* [TASK PROMPT]
Return the data. Every word must match.

* [GIVEN MATERIAL]
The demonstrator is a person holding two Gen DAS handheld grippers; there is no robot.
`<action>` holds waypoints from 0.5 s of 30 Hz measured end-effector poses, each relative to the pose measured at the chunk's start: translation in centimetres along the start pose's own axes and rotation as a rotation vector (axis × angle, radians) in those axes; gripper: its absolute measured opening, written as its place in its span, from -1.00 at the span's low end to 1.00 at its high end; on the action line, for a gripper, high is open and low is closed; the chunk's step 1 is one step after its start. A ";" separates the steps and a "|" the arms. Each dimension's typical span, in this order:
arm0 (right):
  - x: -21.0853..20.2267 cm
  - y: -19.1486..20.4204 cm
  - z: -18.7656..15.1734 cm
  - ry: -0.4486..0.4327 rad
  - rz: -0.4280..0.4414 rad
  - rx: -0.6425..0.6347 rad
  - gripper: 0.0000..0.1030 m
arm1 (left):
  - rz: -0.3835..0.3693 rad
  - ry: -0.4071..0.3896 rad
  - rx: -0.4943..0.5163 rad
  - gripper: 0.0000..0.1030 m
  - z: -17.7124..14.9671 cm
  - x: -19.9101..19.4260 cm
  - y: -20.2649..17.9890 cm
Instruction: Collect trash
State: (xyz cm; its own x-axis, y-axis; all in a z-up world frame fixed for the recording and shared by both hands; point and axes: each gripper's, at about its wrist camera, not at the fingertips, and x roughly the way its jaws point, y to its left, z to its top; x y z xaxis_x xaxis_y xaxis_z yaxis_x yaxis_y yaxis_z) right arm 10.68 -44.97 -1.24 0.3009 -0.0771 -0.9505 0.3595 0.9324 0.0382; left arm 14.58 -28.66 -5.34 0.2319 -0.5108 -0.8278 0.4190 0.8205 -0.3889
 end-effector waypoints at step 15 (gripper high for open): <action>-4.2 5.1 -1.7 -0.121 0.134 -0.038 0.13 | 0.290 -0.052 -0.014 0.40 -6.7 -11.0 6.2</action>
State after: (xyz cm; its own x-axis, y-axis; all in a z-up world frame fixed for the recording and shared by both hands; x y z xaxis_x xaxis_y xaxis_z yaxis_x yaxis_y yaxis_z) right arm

* [TASK RESPONSE]
The demonstrator is a person holding two Gen DAS handheld grippers; there is no robot.
`<action>` holds waypoints from 0.5 s of 30 Hz measured end-effector poses, each relative to the pose measured at the chunk's start: translation in centimetres along the start pose's own axes and rotation as a rotation vector (axis × angle, radians) in those axes; gripper: its absolute measured opening, written as its place in its span, from -1.00 at the span's low end to 1.00 at its high end; on the action line, for a gripper, high is open and low is closed; the chunk's step 1 is one step after its start. A ";" separates the steps and a "|" the arms. Each dimension's typical span, in this order:
arm0 (right):
  - x: -21.0853..20.2267 cm
  - y: -19.1486..20.4204 cm
  - z: -18.7656..15.1734 cm
  - ry: -0.4486..0.4327 rad
  - rz: -0.4280..0.4414 rad
  - rx: -0.6425..0.6347 rad
  - gripper: 0.0000..0.1030 m
arm1 (left):
  - rz: -0.3835..0.3693 rad
  - ry: -0.4071..0.3896 rad
  - rx: -0.4943..0.5163 rad
  - gripper: 0.0000..0.1030 m
  - z: -17.7124..14.9671 cm
  - x: -19.9101..19.4260 cm
  - y: -20.2649..17.9890 cm
Instruction: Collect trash
State: (xyz cm; its own x-axis, y-axis; all in a z-up world frame fixed for the recording and shared by both hands; point and axes: each gripper's, at about its wrist camera, not at the fingertips, and x roughly the way its jaws point, y to its left, z to its top; x y z xaxis_x xaxis_y xaxis_z yaxis_x yaxis_y yaxis_z) right arm 10.68 -44.97 -1.24 0.3009 -0.0771 -0.9505 0.3595 0.9324 0.0382; left arm 14.58 -28.66 -5.34 0.2319 -0.5108 -0.8278 0.4190 0.8205 -0.3889
 end-effector waypoints at step 15 (gripper high for open): <action>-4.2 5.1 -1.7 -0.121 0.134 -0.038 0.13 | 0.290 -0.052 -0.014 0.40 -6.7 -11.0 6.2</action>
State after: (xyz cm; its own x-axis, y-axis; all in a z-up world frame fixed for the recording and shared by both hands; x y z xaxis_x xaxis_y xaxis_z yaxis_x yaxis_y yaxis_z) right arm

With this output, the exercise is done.